| name | k8s-architecture |
| description | Design and implement production-grade Kubernetes clusters with best practices for reliability, security, and scalability. Use when planning cluster architecture, designing K8s network models, or implementing multi-cluster strategies. |
Kubernetes Architecture
Principles and patterns for designing production-ready Kubernetes environments.
When to Use
- Designing new Kubernetes deployments
- Planning cluster topology and network architecture
- Implementing multi-cluster strategies
- Evaluating Kubernetes distribution options
- Migrating workloads to Kubernetes
Cluster Architecture Patterns
Single Cluster / Multi-Environment
Single Kubernetes Cluster
├── Namespace: production
│ ├── Network Policy
│ ├── Resource Quotas
│ ├── RBAC: Production Team
│ └── Workloads with high QoS
├── Namespace: staging
│ ├── Network Policy
│ ├── Resource Quotas
│ ├── RBAC: Dev Teams
│ └── Workloads with medium QoS
└── Namespace: development
├── Network Policy
├── Resource Quotas
├── RBAC: Dev Teams
└── Workloads with low QoS
Best for:
- Small to medium-sized teams
- Limited operational resources
- Starting Kubernetes journey
- Testing/development with moderate isolation needs
Environment-Based Clusters
Production Cluster Staging Cluster Development Cluster
├── Stringent Security ├── Standard Security ├── Relaxed Security
├── High Reliability ├── Medium Reliability ├── Basic Reliability
├── Production Workloads ├── Pre-production Tests ├── Development Work
├── Limited Access ├── Team Access └── Developer Access
└── Strict Change Control └── Managed Changes
Best for:
- Strict isolation requirements
- Different security/compliance needs per environment
- Separate upgrade cycles
- Independent scalability requirements
Multi-Region / Multi-Cloud
Primary Region (AWS) Secondary Region (Azure)
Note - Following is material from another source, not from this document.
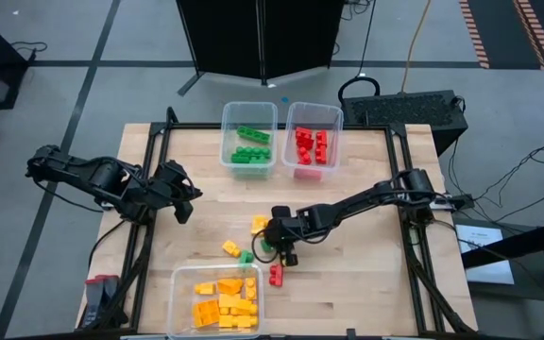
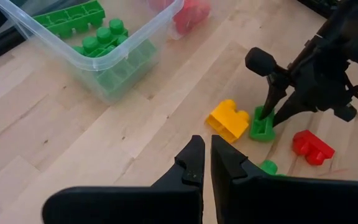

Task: Sort blocks
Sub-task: Put the green game piece into the top left transparent bin

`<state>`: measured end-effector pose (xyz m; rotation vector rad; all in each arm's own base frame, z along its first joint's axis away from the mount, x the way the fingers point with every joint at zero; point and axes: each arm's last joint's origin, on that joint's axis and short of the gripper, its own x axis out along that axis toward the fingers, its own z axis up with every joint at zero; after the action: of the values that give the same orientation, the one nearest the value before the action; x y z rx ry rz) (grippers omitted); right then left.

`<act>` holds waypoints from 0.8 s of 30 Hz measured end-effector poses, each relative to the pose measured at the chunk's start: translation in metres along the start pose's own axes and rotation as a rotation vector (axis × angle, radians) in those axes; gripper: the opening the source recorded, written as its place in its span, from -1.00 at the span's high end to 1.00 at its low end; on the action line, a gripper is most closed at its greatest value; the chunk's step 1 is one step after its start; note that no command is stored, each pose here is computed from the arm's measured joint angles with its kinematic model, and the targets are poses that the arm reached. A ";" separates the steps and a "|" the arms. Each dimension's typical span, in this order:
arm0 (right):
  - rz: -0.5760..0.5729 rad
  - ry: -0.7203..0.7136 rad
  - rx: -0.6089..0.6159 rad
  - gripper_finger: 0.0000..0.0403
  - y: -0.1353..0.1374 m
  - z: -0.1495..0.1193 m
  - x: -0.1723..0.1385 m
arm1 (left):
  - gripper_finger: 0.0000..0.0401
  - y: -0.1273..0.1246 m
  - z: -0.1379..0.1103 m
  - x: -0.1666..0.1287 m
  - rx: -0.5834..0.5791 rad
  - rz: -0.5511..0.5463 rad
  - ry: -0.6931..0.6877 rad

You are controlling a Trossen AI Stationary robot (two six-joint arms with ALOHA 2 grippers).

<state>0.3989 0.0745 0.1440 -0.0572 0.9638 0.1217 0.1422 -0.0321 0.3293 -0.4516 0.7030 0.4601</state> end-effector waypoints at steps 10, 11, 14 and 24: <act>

├── Production Cluster ├── DR Cluster
│ ├── Active Workloads │ ├── Passive/Active Workloads
│ ├── Primary Data │ ├── Replicated Data
│ └── Full Traffic │ └── Failover Traffic
├── Staging Cluster └── Limited Staging
└── Development Cluster
Best for:
- High availability requirements
- Geographic distribution needs
- Regulatory/compliance requirements
- Disaster recovery objectives
- Cloud provider redundancy
Node Architecture Patterns
Dedicated Node Pools
Kubernetes Cluster
├── System Node Pool (Small VMs)
│ └── System Components (CoreDNS, Metrics, etc.)
├── General Purpose Pool (Medium VMs)
│ └── Stateless Applications
├── Memory-Optimized Pool (High Memory VMs)
│ └── In-Memory Databases, Caches
├── Compute-Optimized Pool (High CPU VMs)
│ └── Batch Processing, ML Workloads
└── Storage-Optimized Pool (High Disk I/O VMs)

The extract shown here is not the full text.